* _YOUR GOAL_
All of the data is to be set down again without alteration.
= = = = = = =
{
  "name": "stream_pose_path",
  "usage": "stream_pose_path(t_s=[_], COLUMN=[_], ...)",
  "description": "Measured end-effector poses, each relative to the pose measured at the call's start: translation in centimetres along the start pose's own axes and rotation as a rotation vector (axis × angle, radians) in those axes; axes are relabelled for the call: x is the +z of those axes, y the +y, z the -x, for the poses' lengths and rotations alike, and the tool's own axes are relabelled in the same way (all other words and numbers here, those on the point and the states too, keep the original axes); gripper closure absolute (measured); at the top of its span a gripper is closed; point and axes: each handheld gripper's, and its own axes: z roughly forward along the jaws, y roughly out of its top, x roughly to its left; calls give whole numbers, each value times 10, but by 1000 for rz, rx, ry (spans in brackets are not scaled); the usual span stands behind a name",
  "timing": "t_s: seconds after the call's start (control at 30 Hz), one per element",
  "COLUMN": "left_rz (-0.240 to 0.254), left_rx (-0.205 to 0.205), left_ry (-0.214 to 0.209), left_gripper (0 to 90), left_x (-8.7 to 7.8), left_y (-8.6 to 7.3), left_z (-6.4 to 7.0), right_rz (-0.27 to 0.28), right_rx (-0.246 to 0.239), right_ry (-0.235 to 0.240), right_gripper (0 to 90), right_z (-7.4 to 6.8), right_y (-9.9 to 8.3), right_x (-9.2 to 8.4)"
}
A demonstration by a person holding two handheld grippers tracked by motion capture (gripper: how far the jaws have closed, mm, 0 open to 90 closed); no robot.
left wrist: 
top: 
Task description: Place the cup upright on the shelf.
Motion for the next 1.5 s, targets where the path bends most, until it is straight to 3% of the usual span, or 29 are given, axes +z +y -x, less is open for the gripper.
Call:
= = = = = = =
* _REPLY TO THE EXERCISE_
{
  "name": "stream_pose_path",
  "usage": "stream_pose_path(t_s=[_], COLUMN=[_], ...)",
  "description": "Measured end-effector poses, each relative to the pose measured at the call's start: translation in centimetres along the start pose's own axes and rotation as a rotation vector (axis × angle, radians) in those axes; axes are relabelled for the call: x is the +z of those axes, y the +y, z the -x, for the poses' lengths and rotations alike, and the tool's own axes are relabelled in the same way (all other words and numbers here, those on the point and the states too, keep the original axes); gripper closure absolute (measured); at the top of its span a gripper is closed; point and axes: each handheld gripper's, and its own axes: z roughly forward along the jaws, y roughly out of its top, x roughly to its left; calls give whole numbers, each value times 10, but by 1000 for rz, rx, ry (spans in brackets are not scaled); the usual span stands behind a name",
  "timing": "t_s: seconds after the call's start (control at 30 Hz), one per element",
  "COLUMN": "left_rz (-0.240 to 0.254), left_rx (-0.205 to 0.205), left_ry (-0.214 to 0.209), left_gripper (0 to 90), left_x (-8.7 to 7.8), left_y (-8.6 to 7.3), left_z (-6.4 to 7.0), right_rz (-0.27 to 0.28), right_rx (-0.246 to 0.239), right_ry (-0.235 to 0.240), right_gripper (0 to 90), right_z (-7.4 to 6.8), right_y (-9.9 to 8.3), right_x (-9.2 to 8.4)"
}
A demonstration by a person holding two handheld grippers tracked by motion capture (gripper: how far the jaws have closed, mm, 0 open to 90 closed); no robot.
left wrist: 
top: 
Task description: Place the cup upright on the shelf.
Motion for the next 1.5 s, targets where the path bends most, until it is straight to 3% of the usual span, or 29 are given, axes +z +y -x, less is open for the gripper.
Call:

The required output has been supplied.